All processing that includes regularizer optimization was conducted on the Casper computing system operated by NSF-NCAR which, at the time of this work, has 52 Nvidia V100 GPUs. The number of GPUs available to parallelize the regularizer search depends on the amount of GPU use from other users and can vary throughout the process.

Processing without regularizer optimization is conducted on a standalone server which has two Nvidia Quadro RTX 5000 GPUs. Having two GPUs enables simultaneous processing of both initial conditions for uncertainty estimation. There does not appear to be a substantial difference in processing speed or performance between the Quadro and V100 hardware models.

5 Conclusions

In this work we demonstrate an approach to denoising and inverting absolute humidity from an MPD transmitting alternating long (1 µs) and short (200 or 100 ns) laser pulses.

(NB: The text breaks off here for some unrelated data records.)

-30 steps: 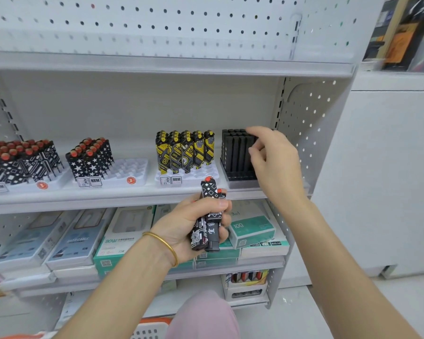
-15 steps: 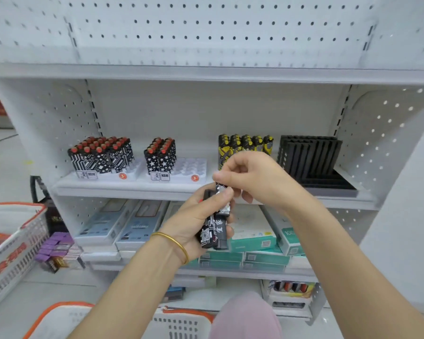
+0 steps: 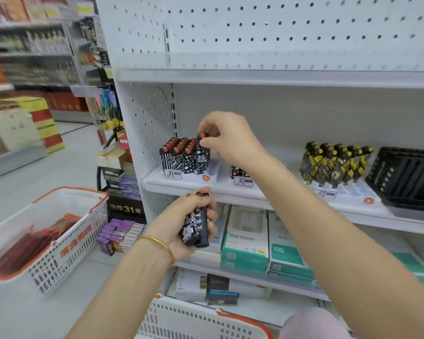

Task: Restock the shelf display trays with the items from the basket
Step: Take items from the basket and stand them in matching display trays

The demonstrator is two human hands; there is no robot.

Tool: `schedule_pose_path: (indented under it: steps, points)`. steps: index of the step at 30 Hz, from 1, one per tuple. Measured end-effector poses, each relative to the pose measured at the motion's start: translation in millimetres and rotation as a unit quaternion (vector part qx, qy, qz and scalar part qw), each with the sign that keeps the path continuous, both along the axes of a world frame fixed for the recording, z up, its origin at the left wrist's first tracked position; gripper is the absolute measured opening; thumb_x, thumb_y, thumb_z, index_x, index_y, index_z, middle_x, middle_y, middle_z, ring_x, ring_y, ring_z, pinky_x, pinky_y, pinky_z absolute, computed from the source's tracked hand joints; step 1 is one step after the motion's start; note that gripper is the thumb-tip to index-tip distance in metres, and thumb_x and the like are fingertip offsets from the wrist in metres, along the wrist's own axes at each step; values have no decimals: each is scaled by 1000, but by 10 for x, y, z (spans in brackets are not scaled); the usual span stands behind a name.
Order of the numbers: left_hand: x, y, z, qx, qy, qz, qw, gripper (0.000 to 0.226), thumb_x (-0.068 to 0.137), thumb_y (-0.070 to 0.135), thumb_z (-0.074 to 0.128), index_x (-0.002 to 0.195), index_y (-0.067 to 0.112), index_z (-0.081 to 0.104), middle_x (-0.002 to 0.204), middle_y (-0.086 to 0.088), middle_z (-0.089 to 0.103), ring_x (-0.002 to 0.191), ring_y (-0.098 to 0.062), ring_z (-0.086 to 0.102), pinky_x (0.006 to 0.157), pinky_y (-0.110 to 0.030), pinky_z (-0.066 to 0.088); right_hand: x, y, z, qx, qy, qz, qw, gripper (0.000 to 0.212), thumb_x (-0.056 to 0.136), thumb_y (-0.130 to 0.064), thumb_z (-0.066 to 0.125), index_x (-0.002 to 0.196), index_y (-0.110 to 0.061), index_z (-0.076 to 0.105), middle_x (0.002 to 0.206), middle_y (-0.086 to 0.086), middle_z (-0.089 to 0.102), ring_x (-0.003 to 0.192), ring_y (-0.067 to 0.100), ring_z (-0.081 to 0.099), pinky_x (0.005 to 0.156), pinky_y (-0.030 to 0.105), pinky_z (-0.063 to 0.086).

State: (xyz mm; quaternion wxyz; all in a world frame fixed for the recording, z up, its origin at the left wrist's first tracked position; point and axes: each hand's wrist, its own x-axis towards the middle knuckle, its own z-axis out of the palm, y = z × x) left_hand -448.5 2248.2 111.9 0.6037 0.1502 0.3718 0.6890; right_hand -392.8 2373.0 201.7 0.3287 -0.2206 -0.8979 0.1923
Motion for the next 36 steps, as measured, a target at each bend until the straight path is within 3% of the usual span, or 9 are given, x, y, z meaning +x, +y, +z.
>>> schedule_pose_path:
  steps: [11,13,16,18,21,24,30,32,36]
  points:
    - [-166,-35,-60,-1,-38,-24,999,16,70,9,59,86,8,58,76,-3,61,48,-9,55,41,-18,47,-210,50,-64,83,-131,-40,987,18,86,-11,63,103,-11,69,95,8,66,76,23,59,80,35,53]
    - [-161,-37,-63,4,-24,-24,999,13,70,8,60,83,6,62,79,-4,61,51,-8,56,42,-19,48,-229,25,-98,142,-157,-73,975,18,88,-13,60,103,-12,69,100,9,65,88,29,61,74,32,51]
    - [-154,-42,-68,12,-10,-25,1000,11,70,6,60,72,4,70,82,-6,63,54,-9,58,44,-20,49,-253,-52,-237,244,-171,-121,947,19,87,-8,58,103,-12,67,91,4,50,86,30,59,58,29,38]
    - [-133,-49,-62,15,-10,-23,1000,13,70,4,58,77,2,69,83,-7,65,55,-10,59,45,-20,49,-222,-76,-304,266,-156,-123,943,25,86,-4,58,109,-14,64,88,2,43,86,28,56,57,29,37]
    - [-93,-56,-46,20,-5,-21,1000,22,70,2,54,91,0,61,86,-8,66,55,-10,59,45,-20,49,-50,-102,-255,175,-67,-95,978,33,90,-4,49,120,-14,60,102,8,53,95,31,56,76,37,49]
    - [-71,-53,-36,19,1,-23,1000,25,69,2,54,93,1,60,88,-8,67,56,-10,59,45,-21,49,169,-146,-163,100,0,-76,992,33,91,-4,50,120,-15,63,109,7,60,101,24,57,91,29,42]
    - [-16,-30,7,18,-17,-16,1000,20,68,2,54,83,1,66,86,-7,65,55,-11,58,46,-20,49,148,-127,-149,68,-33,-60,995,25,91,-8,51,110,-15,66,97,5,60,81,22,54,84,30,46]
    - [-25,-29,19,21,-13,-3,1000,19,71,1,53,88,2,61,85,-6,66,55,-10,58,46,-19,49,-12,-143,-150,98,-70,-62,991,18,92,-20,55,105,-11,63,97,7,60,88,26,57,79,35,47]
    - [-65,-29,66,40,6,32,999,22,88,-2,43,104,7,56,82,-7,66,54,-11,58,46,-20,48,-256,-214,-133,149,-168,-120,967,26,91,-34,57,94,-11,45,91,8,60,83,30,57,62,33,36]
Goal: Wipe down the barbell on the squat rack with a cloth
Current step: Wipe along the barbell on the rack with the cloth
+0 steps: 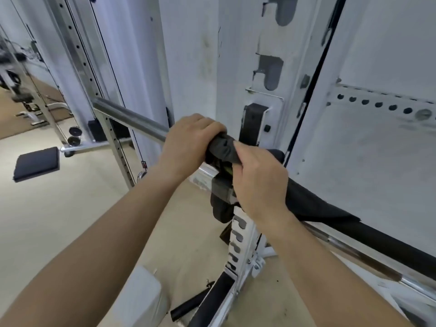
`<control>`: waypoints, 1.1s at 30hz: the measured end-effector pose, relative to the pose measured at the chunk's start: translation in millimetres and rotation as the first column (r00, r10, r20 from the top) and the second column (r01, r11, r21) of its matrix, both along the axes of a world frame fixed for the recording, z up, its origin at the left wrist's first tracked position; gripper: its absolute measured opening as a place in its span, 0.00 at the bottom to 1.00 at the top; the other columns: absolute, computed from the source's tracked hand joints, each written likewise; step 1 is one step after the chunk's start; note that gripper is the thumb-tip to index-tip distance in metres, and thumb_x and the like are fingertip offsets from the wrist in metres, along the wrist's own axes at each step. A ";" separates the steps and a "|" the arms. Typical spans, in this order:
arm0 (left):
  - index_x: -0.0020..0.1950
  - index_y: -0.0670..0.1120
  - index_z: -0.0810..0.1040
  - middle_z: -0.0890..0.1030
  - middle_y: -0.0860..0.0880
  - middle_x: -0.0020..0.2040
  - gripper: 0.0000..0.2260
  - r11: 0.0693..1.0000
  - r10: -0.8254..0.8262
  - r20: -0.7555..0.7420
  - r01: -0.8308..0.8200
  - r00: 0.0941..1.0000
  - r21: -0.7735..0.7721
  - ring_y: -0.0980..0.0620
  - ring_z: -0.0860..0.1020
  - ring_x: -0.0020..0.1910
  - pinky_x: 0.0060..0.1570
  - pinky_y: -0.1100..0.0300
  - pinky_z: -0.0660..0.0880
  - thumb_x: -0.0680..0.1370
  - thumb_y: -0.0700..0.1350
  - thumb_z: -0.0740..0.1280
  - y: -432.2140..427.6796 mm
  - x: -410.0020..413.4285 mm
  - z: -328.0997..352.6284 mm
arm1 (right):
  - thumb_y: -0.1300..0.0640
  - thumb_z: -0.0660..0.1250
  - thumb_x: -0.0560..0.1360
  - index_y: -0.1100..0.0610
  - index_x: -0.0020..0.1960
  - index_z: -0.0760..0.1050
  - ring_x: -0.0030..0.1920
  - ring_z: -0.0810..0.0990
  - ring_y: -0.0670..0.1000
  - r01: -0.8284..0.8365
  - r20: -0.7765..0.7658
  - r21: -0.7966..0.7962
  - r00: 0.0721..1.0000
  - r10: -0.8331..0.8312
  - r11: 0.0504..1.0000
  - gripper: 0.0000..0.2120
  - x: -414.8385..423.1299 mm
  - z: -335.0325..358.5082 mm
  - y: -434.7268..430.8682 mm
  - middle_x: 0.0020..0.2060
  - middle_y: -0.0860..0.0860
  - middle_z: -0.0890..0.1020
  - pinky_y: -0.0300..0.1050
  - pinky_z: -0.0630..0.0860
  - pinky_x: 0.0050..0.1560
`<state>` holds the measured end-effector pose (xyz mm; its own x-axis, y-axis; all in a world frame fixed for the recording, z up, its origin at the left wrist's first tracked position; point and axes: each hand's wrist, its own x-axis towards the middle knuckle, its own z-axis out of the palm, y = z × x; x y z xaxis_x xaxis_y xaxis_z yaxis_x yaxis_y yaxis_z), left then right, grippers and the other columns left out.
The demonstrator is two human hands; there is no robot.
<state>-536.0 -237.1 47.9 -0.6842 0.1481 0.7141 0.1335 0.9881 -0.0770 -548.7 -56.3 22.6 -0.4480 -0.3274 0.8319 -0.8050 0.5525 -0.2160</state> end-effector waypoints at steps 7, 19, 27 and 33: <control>0.50 0.46 0.83 0.83 0.48 0.50 0.11 0.993 -0.115 -0.122 0.110 0.986 -0.043 0.42 0.78 0.48 0.47 0.50 0.70 0.73 0.35 0.65 -32.8 -15.5 11.5 | 0.59 0.65 0.79 0.55 0.55 0.83 0.30 0.76 0.52 0.064 0.038 -0.155 0.998 -0.059 0.986 0.10 -18.7 31.2 -25.5 0.33 0.50 0.83 0.44 0.73 0.33; 0.58 0.42 0.72 0.77 0.43 0.55 0.19 0.786 -0.006 -0.269 0.171 0.963 0.594 0.47 0.76 0.52 0.52 0.66 0.71 0.69 0.34 0.72 19.0 33.3 -84.6 | 0.59 0.63 0.79 0.52 0.65 0.75 0.51 0.80 0.61 0.014 0.077 0.525 0.995 -0.063 0.851 0.15 -29.9 53.3 -64.1 0.56 0.54 0.81 0.48 0.72 0.40; 0.63 0.45 0.79 0.84 0.46 0.59 0.19 -0.773 -0.310 -0.443 0.048 0.841 0.632 0.49 0.82 0.60 0.65 0.47 0.73 0.80 0.56 0.62 56.2 35.8 -96.8 | 0.38 0.48 0.73 0.53 0.59 0.71 0.49 0.77 0.56 -0.112 0.240 0.757 0.964 -0.114 0.644 0.26 -5.9 53.5 -54.9 0.50 0.50 0.79 0.51 0.76 0.48; 0.72 0.49 0.76 0.79 0.44 0.68 0.34 -0.899 -0.273 -0.539 -0.013 0.797 0.437 0.45 0.76 0.69 0.73 0.45 0.66 0.76 0.71 0.56 43.0 0.5 -83.3 | 0.42 0.60 0.78 0.56 0.55 0.67 0.45 0.74 0.56 -0.038 0.162 0.834 0.971 -0.178 0.551 0.18 -14.7 47.3 -73.3 0.51 0.54 0.79 0.48 0.70 0.41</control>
<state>-535.5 -194.1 -35.4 -0.9785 -0.1898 -0.0807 0.1401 -0.8989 0.4152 -563.5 -129.6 70.0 -0.6197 -0.7792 0.0936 -0.7512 0.6235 0.2165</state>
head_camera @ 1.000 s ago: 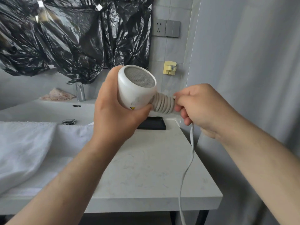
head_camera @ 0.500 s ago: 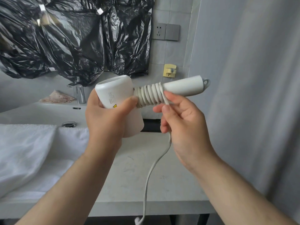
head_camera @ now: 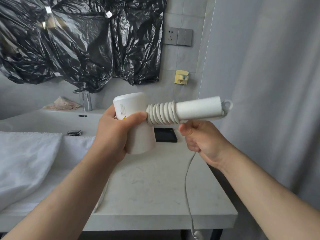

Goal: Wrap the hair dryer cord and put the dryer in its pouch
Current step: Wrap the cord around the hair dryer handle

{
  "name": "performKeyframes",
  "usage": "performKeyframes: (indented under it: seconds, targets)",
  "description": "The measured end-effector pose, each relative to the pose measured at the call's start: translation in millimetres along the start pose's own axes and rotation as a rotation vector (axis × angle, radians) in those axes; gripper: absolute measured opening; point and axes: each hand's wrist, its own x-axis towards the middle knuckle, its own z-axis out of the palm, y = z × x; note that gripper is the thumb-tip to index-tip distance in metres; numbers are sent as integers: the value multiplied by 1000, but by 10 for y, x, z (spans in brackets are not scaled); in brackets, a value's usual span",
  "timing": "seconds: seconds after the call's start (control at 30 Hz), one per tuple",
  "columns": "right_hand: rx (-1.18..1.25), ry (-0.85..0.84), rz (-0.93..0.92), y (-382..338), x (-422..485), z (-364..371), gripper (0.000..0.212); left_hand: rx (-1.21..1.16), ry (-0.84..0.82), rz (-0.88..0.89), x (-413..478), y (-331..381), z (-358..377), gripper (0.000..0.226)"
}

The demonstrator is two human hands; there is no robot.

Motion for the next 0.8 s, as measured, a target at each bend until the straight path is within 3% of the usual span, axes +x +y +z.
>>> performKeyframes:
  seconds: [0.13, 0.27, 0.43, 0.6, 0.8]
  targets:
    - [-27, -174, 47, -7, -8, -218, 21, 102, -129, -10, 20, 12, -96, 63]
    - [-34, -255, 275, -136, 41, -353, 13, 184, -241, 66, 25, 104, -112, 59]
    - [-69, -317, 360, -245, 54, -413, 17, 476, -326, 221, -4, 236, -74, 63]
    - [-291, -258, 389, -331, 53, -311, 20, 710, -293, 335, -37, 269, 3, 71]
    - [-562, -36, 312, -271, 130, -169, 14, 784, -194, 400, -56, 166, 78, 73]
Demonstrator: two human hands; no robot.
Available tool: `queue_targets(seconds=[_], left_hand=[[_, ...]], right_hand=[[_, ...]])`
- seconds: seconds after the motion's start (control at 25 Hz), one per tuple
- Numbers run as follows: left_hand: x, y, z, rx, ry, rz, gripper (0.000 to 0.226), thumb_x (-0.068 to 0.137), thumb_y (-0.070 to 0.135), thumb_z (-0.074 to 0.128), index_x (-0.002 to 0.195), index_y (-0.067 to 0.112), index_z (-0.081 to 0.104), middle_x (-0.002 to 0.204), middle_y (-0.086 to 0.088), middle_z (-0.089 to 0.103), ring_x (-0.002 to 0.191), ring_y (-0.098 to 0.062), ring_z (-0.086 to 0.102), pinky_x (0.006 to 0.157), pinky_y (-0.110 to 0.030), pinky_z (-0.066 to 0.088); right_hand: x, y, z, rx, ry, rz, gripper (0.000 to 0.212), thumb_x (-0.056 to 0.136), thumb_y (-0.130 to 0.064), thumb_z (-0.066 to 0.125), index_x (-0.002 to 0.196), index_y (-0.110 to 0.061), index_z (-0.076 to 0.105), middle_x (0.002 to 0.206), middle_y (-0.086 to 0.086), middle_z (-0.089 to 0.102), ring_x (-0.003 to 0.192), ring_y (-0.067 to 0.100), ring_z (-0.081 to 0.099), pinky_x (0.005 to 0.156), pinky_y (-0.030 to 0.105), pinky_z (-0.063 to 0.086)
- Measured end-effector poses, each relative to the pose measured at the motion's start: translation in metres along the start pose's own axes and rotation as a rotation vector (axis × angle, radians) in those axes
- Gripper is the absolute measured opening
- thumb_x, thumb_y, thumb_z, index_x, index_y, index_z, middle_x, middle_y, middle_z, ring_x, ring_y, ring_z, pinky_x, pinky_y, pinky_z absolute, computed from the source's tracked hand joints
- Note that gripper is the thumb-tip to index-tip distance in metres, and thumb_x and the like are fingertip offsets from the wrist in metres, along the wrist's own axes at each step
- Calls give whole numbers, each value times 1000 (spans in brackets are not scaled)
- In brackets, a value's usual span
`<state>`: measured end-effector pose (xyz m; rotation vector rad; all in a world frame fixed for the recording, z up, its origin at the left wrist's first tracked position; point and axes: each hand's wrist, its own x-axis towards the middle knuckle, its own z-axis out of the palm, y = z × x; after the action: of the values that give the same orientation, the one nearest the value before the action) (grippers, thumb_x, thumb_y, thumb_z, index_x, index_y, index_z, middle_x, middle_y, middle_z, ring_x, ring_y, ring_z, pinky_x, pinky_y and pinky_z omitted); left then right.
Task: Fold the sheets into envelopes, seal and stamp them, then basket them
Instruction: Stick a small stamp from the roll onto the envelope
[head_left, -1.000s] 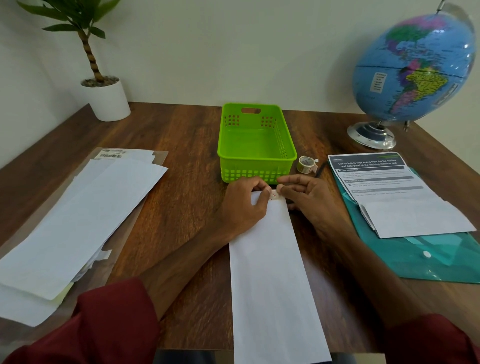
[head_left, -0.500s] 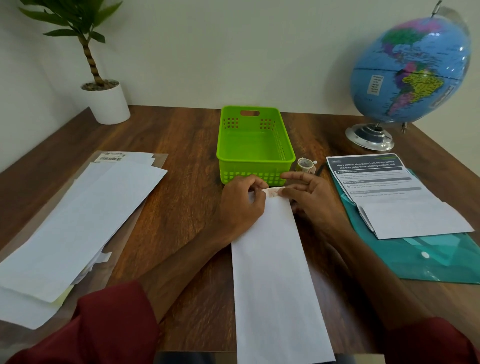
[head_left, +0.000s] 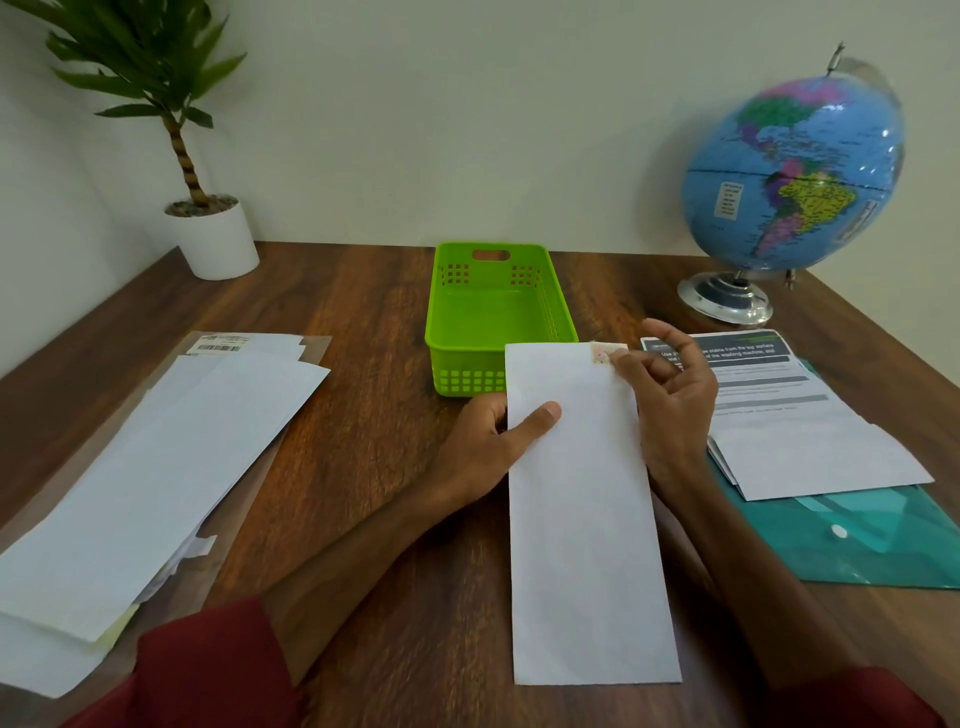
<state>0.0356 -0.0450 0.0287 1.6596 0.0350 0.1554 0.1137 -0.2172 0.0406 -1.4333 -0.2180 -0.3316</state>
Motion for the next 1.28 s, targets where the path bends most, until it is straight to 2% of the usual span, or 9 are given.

In doing this, we are able to obtain water vapor estimates at lower altitudes than is possible with the longer pulses, but also at higher altitudes than are possible with just the short pulses. Through a validation analysis with sondes, we show that the combined method has comparable performance to the better of the two individual pulses. We also note that the selection of pulse lengths for this analysis was fairly arbitrary. Further investigation of the optimal pulse lengths (including the number of different variants) may further improve the performance of the retrieved products.

A baseline comparison to ERA5 reanalysis shows the current combined MPD retrieval produces a clear water vapor profiling improvement below 500 m with comparable aggregate performance above this altitude. This highlights the importance of the new short pulse observations as this region is difficult to interrogate with the long pulses alone. However the example data also highlights how reanalysis may struggle with atypical water vapor structure and vertical distribution. For the limited cases shown here, the benefits of MPD water vapor observations are most apparent in the lowest altitudes. However, models will likely need other corrections from observations, and the specific factors influencing this need are not presently well known. Given that ERA5 has been adopted as a standard for the field as training and validation data in AI numerical weather models, it raises some questions the how that practice may impose a limit the performance of those models.

PTV processing has consistently been shown to produce more accurate data products than standard inversions. In this case, PTV also merges products that would otherwise be very difficult to combine due to the variable pulse length structure. However, PTV performance typically comes at the cost of longer processing times. In this work, we show that some performance sacrifices can be made to significantly speed up the PTV processing and make it practical for rapid delivery of results. By omitting optimization the regularizer to the scene, processing of an entire day typically completes in less than an hour. The omission of this optimization step is equivalent to setting a fixed smoothing kernel across scenes, which, to our knowledge is more common than optimizing them on a scene-by-scene basis. Our analysis suggests that this fixed regularizer approach to processing MPD data performs nearly as well as the full processing approach (in some cases better such as on 1 November 2024) when the regularizer parameters are chosen well.

Overall, this work demonstrates the advantages of diode-laser flexibility in lidar architectures. In spite of their relatively low peak powers, it is possible to operate diode-lasers and process the data to produce high quality, low error estimates of water vapor from 100 m up to 6 km. This, in combination of a number of practical benefits such as cost, eye safe transmitters (class 1M) and invisible wavelengths makes such approaches well suited to potential large scale network deployment. By developing complimentary hardware configurations and signal processing approaches, we have shown clear benefits in both water vapor retrievals and backscatter estimates. Development of these techniques may enable high performance observational capabilities on airborne and space borne platforms with instruments of lower size, weight and power.